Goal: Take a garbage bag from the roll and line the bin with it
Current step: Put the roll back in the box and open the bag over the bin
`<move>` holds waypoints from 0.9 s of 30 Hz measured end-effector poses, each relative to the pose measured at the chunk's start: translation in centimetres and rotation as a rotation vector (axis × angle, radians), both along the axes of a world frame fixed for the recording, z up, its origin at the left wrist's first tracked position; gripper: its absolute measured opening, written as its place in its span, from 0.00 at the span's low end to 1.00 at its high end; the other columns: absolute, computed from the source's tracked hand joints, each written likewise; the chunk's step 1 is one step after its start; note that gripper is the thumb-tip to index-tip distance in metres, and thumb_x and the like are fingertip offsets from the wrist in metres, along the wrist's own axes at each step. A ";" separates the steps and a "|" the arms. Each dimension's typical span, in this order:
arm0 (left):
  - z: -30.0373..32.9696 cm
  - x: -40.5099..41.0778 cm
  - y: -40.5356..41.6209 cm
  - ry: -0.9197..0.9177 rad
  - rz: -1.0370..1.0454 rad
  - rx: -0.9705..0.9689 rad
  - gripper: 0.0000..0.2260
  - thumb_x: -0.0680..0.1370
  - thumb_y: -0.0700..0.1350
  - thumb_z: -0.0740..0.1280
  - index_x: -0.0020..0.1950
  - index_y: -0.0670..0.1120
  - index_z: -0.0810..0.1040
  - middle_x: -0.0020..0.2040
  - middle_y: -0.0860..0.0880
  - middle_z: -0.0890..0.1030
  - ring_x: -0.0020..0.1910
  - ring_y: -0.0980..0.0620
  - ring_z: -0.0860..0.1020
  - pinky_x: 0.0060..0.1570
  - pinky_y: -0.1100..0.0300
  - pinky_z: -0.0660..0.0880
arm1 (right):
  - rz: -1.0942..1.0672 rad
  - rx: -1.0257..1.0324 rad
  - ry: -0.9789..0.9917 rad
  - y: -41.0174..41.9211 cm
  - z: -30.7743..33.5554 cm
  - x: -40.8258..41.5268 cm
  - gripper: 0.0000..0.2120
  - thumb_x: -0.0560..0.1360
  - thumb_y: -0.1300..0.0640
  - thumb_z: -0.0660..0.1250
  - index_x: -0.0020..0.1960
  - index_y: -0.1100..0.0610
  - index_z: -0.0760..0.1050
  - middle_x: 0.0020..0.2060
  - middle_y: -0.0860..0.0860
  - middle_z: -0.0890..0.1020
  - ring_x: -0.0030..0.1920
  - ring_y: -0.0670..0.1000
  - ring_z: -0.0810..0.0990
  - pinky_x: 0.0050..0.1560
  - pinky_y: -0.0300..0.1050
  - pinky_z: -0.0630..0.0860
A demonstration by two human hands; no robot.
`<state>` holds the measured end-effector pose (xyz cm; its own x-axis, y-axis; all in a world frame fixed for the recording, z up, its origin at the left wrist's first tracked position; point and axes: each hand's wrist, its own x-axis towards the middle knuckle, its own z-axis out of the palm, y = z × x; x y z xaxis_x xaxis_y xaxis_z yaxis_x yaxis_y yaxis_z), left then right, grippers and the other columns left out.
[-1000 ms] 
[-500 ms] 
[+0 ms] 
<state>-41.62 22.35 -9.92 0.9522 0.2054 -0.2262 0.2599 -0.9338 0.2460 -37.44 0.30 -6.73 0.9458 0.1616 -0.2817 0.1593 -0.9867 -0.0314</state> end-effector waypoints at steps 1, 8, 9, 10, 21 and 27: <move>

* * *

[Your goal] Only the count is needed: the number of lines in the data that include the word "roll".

[Response for this exercise] 2